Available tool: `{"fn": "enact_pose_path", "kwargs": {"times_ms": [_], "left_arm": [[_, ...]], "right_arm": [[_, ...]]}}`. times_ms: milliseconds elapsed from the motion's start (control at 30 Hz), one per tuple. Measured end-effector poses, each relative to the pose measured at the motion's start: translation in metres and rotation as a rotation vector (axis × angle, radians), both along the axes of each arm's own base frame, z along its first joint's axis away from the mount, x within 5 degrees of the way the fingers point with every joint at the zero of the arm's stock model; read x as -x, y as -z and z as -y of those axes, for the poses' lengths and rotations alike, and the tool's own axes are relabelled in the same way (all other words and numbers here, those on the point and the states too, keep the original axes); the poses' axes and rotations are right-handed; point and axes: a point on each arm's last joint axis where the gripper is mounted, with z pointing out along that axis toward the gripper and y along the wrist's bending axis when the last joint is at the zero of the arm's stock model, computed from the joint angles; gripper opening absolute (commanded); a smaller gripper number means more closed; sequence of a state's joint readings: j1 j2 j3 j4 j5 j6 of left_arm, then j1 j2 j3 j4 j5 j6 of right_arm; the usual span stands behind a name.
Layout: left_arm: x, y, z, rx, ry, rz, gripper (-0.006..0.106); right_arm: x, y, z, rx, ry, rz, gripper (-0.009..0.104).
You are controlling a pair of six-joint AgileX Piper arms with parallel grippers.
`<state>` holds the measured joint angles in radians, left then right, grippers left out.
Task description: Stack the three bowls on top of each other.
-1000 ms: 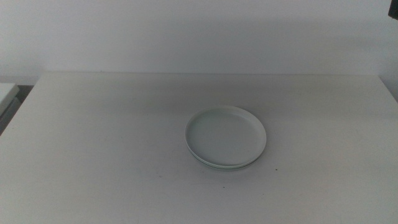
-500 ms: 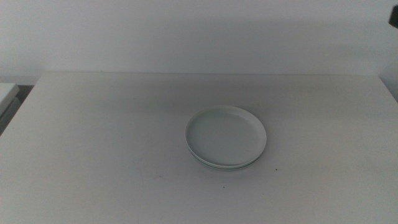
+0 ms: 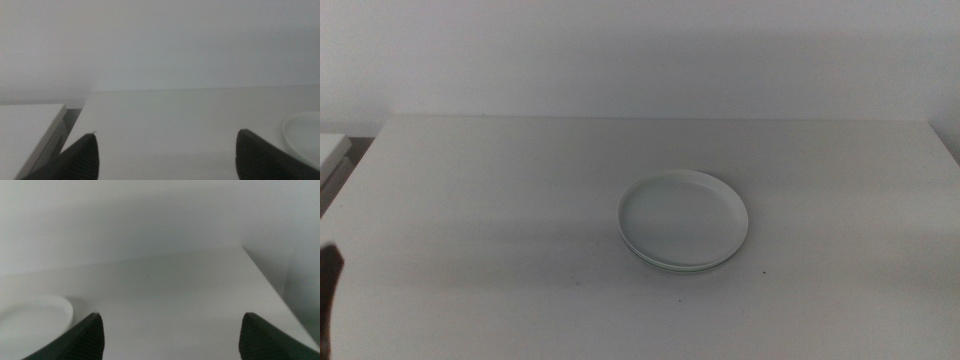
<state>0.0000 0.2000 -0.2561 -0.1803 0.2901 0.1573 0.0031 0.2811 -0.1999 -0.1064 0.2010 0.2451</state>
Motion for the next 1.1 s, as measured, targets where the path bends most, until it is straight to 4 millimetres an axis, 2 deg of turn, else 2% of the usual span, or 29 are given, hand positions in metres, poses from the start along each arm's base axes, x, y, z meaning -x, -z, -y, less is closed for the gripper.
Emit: {"fn": "enact_pose_path", "kwargs": {"times_ms": [67, 167, 233, 300, 1100], "left_arm": [[0.006, 0.016, -0.001, -0.021, -0.007, 0.023, 0.094], [0.012, 0.041, -0.002, -0.038, -0.013, 0.049, 0.094], [0.011, 0.059, -0.002, -0.043, -0.014, 0.020, 0.094], [0.010, 0.069, -0.002, -0.047, -0.012, -0.014, 0.094], [0.010, 0.067, -0.003, -0.075, -0.022, 0.032, 0.094]], "right_arm": [[0.009, 0.024, 0.000, 0.009, 0.000, -0.007, 0.087], [0.016, 0.049, 0.000, 0.014, 0.001, -0.012, 0.087], [0.021, 0.054, 0.001, 0.030, 0.009, -0.017, 0.087], [0.024, 0.056, 0.002, 0.051, 0.014, -0.011, 0.087], [0.024, 0.054, 0.003, 0.078, 0.017, 0.011, 0.087]]}}
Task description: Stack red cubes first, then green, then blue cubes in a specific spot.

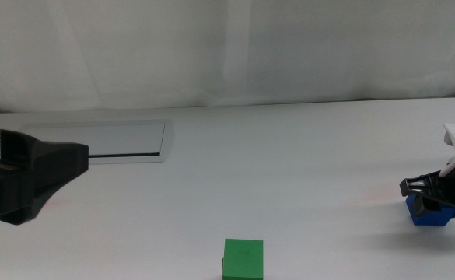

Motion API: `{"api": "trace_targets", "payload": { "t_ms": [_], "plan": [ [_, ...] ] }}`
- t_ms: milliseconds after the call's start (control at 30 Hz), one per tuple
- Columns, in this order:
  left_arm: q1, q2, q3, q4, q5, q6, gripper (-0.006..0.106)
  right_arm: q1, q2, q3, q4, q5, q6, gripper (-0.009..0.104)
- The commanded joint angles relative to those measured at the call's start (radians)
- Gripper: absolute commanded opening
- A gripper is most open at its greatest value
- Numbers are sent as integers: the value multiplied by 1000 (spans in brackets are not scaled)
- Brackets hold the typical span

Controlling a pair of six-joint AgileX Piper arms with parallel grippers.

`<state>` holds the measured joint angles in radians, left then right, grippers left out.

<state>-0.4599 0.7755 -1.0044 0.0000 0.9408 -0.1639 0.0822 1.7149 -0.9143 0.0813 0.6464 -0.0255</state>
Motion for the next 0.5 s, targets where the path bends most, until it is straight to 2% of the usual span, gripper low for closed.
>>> {"api": "trace_targets", "payload": {
  "t_ms": [0, 300, 467],
  "plan": [
    [2, -4, 2, -15, -3, -1, 89, -4, 8, -13, -8, 5, -11, -3],
    [2, -4, 2, -15, 5, -1, 89, 20, -136, -117, -2, 134, -4, -3],
    [2, -4, 2, -15, 7, -1, 89, 109, -274, -205, 7, 254, 25, -3]
  ]
}}
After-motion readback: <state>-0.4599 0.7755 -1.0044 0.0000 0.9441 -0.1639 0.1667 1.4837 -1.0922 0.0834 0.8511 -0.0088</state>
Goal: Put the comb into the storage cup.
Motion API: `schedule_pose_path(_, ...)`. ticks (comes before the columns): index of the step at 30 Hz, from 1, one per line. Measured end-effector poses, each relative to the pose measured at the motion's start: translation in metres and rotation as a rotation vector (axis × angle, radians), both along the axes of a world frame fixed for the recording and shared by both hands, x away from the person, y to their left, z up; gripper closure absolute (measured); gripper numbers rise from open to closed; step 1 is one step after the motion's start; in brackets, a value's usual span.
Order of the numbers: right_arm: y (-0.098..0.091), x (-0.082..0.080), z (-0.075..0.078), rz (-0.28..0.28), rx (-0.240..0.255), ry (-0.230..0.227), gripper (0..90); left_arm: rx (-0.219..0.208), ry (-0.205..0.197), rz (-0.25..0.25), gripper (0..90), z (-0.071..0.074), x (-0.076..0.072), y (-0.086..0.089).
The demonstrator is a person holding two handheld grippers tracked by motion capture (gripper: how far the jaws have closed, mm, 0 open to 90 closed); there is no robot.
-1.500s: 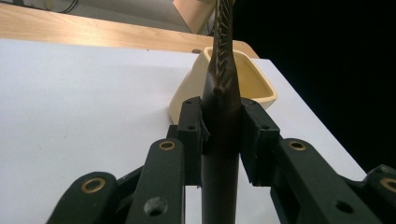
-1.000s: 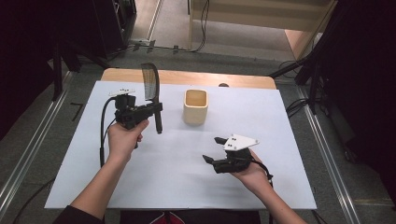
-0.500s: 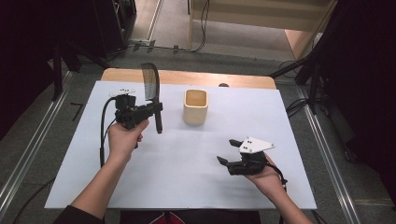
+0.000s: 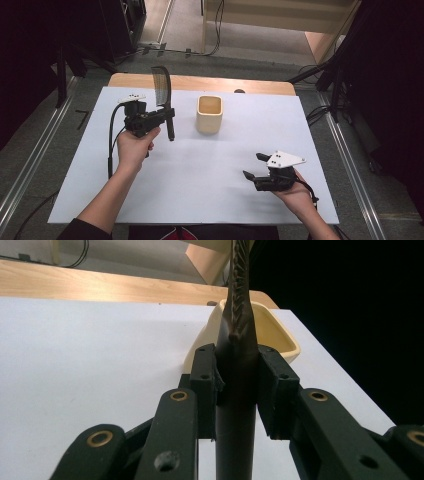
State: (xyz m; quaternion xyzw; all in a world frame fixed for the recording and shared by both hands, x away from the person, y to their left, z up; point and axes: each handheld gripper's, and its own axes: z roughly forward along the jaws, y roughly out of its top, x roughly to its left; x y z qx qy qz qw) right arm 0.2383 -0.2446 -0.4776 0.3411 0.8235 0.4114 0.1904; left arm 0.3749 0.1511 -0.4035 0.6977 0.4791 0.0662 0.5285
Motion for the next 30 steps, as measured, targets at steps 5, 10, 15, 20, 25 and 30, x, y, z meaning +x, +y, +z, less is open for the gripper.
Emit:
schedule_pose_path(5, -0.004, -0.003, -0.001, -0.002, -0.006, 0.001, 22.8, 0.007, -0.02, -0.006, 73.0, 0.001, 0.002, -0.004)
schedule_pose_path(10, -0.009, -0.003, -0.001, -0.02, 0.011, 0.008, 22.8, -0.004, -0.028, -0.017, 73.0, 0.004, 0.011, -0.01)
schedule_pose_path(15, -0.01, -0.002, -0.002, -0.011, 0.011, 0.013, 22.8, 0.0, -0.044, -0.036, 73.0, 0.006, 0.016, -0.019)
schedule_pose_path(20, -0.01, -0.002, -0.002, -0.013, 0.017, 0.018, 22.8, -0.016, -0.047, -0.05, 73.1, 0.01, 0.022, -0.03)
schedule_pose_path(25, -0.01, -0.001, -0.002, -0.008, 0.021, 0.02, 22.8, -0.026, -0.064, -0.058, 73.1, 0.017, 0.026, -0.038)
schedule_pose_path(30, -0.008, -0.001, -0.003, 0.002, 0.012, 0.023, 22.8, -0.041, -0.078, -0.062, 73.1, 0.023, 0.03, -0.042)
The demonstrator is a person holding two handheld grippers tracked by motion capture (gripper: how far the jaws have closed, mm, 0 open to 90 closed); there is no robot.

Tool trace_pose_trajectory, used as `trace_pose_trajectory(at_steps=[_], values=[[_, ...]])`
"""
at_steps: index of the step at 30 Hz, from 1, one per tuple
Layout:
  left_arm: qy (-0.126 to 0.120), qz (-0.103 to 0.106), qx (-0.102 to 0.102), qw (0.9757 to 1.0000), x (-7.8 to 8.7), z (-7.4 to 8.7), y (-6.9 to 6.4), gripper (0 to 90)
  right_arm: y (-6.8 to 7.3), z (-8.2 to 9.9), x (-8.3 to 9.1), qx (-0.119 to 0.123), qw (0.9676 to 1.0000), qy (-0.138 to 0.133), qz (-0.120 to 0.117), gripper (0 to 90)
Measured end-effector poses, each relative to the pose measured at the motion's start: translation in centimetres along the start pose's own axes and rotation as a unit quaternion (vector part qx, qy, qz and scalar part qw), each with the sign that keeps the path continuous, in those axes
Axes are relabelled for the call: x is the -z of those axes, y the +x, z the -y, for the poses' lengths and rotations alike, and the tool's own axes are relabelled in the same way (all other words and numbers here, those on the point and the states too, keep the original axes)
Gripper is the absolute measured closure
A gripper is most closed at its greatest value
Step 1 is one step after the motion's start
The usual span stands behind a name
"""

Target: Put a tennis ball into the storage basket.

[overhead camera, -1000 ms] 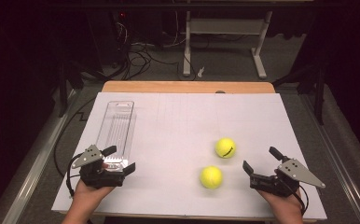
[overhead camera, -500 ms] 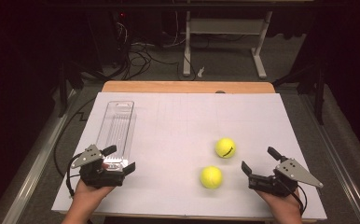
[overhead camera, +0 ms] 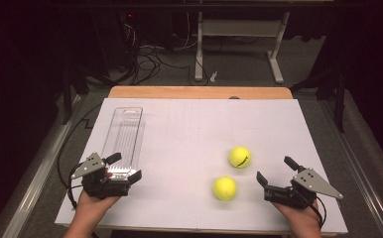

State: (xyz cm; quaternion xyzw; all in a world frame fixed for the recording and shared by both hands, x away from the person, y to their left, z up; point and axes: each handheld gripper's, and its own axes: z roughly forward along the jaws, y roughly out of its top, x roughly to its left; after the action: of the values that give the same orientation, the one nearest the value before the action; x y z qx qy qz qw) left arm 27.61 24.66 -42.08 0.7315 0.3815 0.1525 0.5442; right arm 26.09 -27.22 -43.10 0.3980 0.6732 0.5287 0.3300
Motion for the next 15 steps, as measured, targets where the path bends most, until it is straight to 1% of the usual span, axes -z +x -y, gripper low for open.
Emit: trace_pose_trajectory(at_steps=[2, 3, 5, 7, 9, 10, 11, 12, 14, 15], values=[[0.001, 0.001, -0.001, 1.0000, 0.1, 0.0, 0.1, 0.3, 0.0, 0.0, 0.0, 0.000, 1.0000, 0.000, 0.001, 0.3], [0.006, -0.005, -0.003, 1.0000, 0.4, -0.1, 0.3, 0.3, 0.0, 0.0, 0.0, 0.000, 1.0000, 0.000, 0.001, 0.3], [0.004, -0.005, 0.003, 1.0000, 0.7, -0.1, 0.6, 0.3, 0.0, 0.0, 0.0, 0.000, 1.0000, 0.000, 0.001, 0.3], [0.000, -0.011, 0.007, 0.9999, 1.1, -0.1, 1.0, 0.3, 0.0, 0.0, 0.0, 0.001, 1.0000, -0.001, 0.001, 0.3], [-0.001, -0.012, 0.008, 0.9999, 1.4, -0.1, 1.2, 0.3, 0.0, 0.0, 0.0, 0.001, 1.0000, -0.001, 0.001, 0.3], [-0.002, -0.018, 0.009, 0.9998, 1.6, -0.1, 1.4, 0.3, 0.0, 0.0, 0.0, 0.001, 1.0000, -0.001, 0.001, 0.3], [-0.003, -0.018, 0.011, 0.9998, 1.8, -0.1, 1.5, 0.3, 0.0, 0.0, 0.0, 0.001, 1.0000, -0.001, 0.001, 0.3], [0.000, -0.024, 0.011, 0.9996, 2.1, 0.0, 1.7, 0.3, 0.0, 0.0, 0.0, 0.002, 1.0000, -0.001, 0.001, 0.3], [0.003, -0.027, 0.009, 0.9996, 2.3, 0.0, 1.9, 0.3, -0.1, 0.0, 0.0, 0.000, 1.0000, -0.001, 0.002, 0.3], [0.002, -0.032, 0.011, 0.9994, 2.5, 0.1, 2.0, 0.3, -0.1, 0.0, 0.0, -0.002, 1.0000, -0.001, 0.002, 0.3]])
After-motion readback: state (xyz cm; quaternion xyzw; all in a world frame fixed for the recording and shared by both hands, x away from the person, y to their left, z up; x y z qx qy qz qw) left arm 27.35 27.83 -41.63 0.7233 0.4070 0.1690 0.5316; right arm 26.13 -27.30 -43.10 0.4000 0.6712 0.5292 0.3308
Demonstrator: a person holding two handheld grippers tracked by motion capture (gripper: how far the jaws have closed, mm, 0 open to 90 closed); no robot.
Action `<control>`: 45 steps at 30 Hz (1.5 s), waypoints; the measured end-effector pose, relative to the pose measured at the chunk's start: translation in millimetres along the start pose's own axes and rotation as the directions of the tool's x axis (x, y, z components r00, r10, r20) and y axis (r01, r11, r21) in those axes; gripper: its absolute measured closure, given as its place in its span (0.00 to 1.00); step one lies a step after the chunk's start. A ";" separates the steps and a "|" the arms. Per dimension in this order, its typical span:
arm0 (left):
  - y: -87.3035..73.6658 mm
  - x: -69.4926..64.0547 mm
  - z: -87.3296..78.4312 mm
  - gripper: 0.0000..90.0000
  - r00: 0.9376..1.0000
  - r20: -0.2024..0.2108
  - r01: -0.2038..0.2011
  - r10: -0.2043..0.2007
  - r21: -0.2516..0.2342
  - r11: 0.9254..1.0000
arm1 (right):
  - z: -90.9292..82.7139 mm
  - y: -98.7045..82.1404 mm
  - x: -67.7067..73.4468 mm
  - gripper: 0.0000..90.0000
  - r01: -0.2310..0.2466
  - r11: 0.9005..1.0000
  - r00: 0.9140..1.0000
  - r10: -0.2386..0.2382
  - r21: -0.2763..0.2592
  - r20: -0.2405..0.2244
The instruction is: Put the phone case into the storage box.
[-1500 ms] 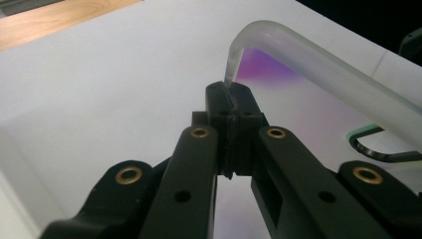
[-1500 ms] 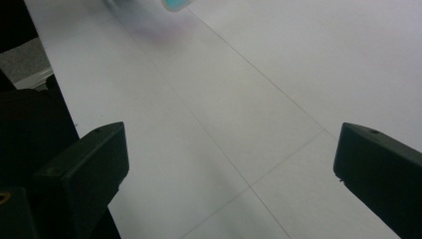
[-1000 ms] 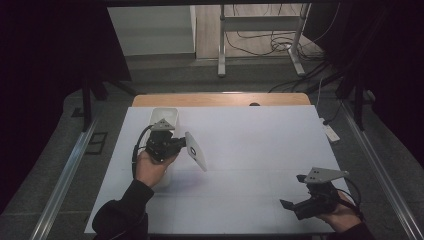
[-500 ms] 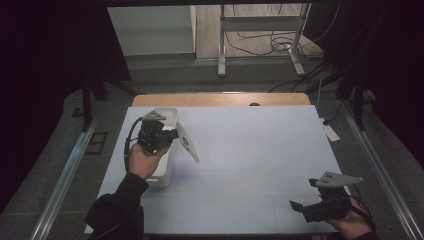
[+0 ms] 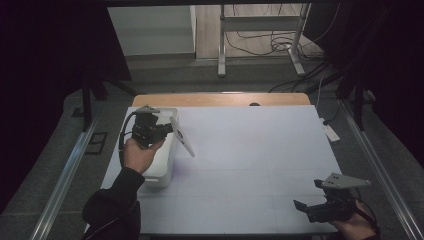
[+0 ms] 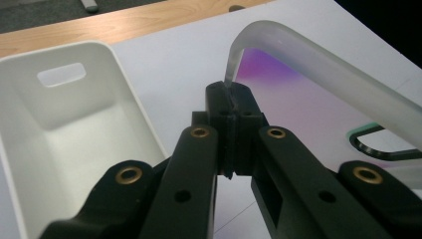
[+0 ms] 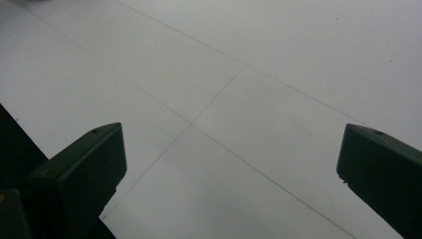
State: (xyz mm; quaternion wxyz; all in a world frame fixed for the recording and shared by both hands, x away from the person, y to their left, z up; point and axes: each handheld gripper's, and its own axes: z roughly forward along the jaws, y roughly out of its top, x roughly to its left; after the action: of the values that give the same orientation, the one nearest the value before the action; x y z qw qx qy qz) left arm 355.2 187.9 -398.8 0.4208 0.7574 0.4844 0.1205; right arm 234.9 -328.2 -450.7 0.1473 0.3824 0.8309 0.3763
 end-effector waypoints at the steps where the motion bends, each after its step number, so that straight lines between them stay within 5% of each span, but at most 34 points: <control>1: 2.2 0.4 -0.9 0.99 1.000 -0.005 0.004 -0.004 0.000 1.000 | -1.4 -0.5 0.1 0.00 0.000 1.000 1.000 0.000 0.001 0.001; 27: 28.7 19.4 -25.1 0.99 0.993 -0.110 0.037 -0.038 -0.012 0.999 | -5.0 -2.7 1.8 0.00 -0.003 1.000 1.000 0.003 -0.013 0.019; 45: 36.9 47.1 -28.6 0.99 0.968 -0.228 0.105 -0.105 -0.011 0.994 | -5.5 -3.0 4.0 0.00 0.027 1.000 1.000 -0.026 -0.015 0.013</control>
State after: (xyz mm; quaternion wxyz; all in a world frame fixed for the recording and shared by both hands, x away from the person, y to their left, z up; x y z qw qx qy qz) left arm 385.2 235.6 -363.9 0.3678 0.7122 0.5689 0.1841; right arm 227.7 -329.3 -449.0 0.1605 0.3728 0.8321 0.3779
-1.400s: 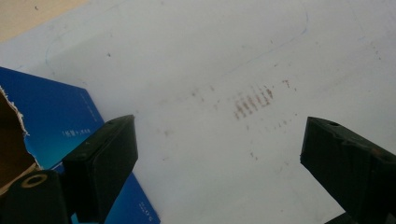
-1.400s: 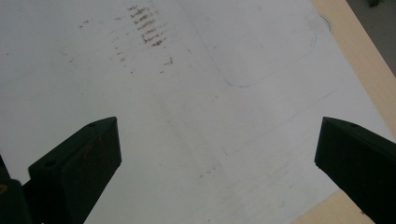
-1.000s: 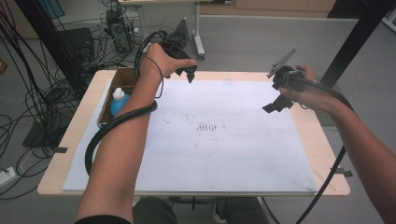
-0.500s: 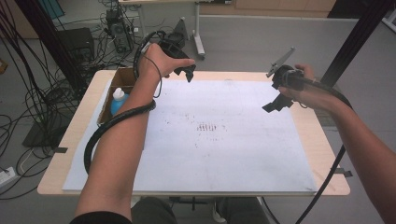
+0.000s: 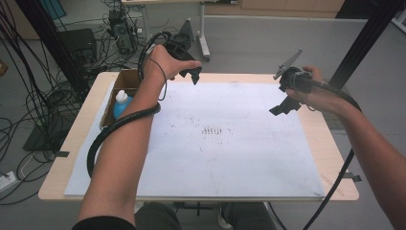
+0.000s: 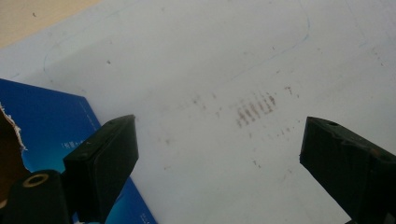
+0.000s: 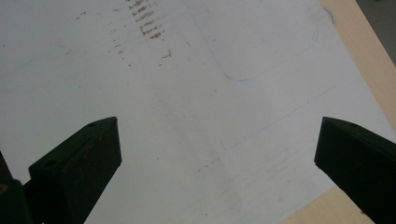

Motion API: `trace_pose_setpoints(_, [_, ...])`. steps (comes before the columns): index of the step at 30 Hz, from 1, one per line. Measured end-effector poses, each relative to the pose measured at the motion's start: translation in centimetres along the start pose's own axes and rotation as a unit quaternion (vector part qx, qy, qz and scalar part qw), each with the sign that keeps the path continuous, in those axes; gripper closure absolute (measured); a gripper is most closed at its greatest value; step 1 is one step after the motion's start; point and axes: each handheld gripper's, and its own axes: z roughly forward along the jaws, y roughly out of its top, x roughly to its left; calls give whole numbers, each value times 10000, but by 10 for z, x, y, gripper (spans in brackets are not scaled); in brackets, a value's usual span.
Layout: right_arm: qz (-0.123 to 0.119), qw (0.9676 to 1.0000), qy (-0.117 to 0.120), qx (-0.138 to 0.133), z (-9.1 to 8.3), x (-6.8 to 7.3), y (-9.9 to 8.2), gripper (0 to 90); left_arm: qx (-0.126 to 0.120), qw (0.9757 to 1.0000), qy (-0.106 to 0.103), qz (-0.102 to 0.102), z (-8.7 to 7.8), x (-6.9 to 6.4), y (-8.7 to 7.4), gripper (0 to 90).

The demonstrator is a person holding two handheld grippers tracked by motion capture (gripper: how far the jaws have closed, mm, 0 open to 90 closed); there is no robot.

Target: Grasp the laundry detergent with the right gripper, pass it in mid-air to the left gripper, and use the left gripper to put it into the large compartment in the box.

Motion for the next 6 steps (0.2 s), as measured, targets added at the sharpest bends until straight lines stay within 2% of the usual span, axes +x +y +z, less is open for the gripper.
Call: trace_pose_setpoints(6, [14, 10000, 4, -14, 1, 0, 0, 4, -15, 10000, -7, 31, -1, -1, 0, 119])
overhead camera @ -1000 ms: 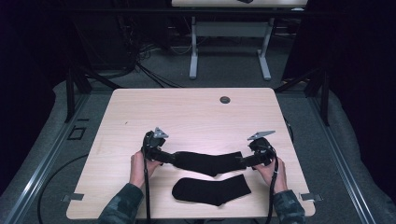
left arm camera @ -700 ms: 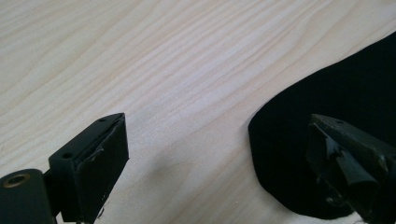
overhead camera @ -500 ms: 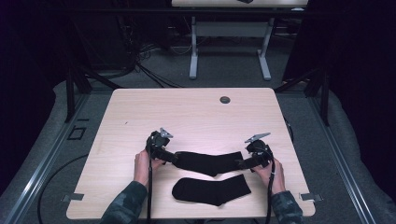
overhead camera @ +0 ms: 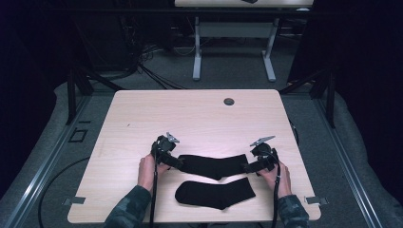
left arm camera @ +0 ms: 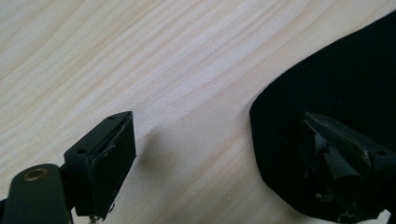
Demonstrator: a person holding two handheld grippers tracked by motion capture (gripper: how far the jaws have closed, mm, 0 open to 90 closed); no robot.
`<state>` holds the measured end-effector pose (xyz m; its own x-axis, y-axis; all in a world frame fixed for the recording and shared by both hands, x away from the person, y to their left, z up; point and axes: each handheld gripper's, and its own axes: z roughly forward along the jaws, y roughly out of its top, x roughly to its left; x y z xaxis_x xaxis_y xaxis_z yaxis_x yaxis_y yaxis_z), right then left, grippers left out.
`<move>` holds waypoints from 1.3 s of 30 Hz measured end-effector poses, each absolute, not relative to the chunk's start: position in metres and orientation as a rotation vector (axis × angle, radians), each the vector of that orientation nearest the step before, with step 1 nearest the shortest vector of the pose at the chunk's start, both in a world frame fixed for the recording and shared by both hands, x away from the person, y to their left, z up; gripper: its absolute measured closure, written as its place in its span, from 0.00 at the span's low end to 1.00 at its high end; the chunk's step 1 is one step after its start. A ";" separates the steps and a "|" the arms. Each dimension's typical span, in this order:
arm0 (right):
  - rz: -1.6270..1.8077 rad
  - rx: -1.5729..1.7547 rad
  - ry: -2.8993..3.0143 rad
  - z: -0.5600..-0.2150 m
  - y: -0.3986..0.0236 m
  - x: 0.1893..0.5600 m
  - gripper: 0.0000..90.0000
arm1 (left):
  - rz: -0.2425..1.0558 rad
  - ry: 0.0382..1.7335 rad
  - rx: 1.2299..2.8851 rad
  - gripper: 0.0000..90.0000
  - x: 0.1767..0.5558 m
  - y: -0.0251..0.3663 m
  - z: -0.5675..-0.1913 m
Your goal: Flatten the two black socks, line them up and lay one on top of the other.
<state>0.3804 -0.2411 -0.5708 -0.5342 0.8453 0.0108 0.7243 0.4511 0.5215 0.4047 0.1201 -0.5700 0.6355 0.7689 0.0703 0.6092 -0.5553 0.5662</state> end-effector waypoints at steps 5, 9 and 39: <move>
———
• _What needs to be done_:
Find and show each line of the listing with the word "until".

• _Completed exercise_:
Motion for the next 1.1 s, as measured, targets where the path bends most, until it is straight to 4 millimetres an axis, 2 deg of turn, else 2% of the usual span, or 29 are given, hand positions in metres, poses from the start along each arm's base axes, x, y, z meaning -x, -z, -y, less is closed for the gripper.
Motion for the next 0.5 s, targets where the path bends most, until it is straight to 2% of the usual span, gripper low for closed.
Motion for the next 15 steps, as measured, targets where the path bends most, until it is straight to 1% of the usual span, axes -z +x -y, gripper low for open.
Motion for the next 6 steps (0.2 s), as measured, targets added at the sharpest bends until straight lines stay within 2% of the usual span, axes +x +y +z, less is open for the gripper.

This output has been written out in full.